Joanna Macy and the Psychology of Looking Away
This post is a tribute to Joanna Macy, who spent her life thinking about a simple but uncomfortable question:
What happens when the world asks us to carry more suffering than we feel able to handle?
Her work took shape during the Cold War, when nuclear war stopped being a distant fear and became a real political possibility.
Macy noticed something counterintuitive.
As the danger grew, people didn’t become more engaged.
They became quieter. More distant. More numb.
We can relate this realization to psychic numbing: the way we pull back from information, emotion, and responsibility when reality becomes too much.

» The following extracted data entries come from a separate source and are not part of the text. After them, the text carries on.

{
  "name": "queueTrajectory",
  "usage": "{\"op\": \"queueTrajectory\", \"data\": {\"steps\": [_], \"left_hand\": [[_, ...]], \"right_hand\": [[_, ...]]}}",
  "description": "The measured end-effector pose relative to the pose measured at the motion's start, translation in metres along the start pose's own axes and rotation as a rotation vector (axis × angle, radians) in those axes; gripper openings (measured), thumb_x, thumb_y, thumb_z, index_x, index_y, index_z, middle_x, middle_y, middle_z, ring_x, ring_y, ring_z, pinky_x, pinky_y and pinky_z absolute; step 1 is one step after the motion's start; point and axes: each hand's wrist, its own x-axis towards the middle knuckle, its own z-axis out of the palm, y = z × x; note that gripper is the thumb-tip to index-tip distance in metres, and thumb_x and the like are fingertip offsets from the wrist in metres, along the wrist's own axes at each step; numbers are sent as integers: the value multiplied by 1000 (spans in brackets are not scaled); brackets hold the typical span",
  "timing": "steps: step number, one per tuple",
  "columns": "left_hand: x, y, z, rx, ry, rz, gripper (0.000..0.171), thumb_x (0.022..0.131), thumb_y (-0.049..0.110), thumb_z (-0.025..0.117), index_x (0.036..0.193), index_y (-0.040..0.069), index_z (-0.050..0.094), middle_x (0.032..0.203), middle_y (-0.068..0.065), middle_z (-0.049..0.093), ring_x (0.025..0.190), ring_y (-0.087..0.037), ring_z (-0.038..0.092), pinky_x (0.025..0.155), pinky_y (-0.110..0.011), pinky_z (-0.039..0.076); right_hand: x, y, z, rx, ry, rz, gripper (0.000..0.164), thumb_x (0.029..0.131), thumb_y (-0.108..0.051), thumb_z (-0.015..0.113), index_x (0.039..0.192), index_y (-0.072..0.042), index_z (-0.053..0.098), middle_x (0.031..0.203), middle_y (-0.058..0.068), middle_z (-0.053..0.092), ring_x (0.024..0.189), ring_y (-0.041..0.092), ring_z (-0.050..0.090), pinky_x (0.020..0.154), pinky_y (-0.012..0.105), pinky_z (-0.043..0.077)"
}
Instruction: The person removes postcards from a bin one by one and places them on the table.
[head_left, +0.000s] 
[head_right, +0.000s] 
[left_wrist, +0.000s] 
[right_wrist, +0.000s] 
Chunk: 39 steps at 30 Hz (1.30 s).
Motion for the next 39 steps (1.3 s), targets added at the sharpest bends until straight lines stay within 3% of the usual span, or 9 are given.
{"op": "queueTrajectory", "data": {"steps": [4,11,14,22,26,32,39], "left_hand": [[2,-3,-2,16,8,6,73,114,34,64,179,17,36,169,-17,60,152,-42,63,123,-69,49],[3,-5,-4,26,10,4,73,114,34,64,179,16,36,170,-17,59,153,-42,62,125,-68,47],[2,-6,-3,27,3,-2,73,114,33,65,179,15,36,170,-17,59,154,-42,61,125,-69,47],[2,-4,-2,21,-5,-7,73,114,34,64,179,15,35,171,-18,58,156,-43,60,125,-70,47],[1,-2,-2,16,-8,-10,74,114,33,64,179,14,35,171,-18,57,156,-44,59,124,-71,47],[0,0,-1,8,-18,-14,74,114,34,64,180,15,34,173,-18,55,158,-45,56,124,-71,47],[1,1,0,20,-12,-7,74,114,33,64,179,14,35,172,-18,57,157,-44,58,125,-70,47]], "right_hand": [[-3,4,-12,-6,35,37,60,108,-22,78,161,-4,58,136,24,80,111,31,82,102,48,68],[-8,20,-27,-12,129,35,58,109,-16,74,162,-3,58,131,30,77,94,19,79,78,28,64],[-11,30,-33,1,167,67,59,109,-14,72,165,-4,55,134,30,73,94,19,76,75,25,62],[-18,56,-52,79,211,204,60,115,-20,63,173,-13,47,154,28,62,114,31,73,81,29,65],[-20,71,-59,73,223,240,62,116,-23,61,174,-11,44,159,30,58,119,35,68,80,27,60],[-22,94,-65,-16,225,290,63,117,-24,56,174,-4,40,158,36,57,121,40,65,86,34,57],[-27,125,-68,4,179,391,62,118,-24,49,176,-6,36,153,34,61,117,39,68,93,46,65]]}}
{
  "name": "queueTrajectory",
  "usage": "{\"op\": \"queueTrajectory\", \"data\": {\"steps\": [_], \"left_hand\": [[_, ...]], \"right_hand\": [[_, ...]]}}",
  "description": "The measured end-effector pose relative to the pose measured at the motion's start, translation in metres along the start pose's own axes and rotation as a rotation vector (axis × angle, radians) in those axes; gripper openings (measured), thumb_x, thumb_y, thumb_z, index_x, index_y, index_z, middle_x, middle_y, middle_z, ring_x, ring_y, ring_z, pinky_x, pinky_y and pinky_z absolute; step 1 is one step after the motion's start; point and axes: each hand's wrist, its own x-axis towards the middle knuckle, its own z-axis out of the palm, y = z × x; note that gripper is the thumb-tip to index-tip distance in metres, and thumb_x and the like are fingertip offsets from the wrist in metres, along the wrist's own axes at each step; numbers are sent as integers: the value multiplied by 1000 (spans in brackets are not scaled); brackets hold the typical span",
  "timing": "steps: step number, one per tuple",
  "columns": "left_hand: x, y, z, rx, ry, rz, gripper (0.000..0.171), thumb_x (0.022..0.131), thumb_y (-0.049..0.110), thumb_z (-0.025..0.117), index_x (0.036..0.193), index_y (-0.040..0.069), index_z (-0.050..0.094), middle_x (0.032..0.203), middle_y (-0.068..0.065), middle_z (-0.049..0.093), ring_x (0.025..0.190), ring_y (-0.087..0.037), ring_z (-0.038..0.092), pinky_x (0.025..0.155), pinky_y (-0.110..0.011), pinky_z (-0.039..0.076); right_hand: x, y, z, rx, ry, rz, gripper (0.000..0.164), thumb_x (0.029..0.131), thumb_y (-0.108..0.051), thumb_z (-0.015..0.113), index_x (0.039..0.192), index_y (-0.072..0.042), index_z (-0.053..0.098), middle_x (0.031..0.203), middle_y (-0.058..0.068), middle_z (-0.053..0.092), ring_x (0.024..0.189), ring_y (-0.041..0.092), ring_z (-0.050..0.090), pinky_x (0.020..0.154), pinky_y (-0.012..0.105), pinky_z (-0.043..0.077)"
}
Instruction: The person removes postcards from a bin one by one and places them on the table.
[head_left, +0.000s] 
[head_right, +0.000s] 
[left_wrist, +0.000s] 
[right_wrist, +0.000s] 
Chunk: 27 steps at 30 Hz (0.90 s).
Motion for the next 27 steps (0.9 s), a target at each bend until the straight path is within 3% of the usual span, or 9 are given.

In this video, she explains how alarm-driven messaging around environmental and political issues can overwhelm people and push them toward emotional shutdown instead of action.
What’s interesting is how she responded. Macy didn’t try to shock people with more data or bigger warnings. Instead, she brought people together. She created spaces where fear, grief, anger, and despair could be named out loud, in company.
In this video, Macy explains how talking openly about what we’re feeling — including despair — helps us feel more connected to the planet, to our actions, and to one another. Naming it together is often what allows us to move beyond it.
Something changed when that happened.
When emotions were shared, they felt more manageable.
When distress wasn’t private anymore, responsibility felt less paralyzing.
Macy also didn’t place much faith in optimism. She talked instead about active hope: choosing to act without guarantees, grounded in commitment to life, community, and each other.
Joanna Macy passed away a few days ago at the age of 96.
Her ideas still resonate in a world shaped by climate disruption, mass violence, and constant crisis. Psychic numbing didn’t disappear after the Cold War. It just changed form.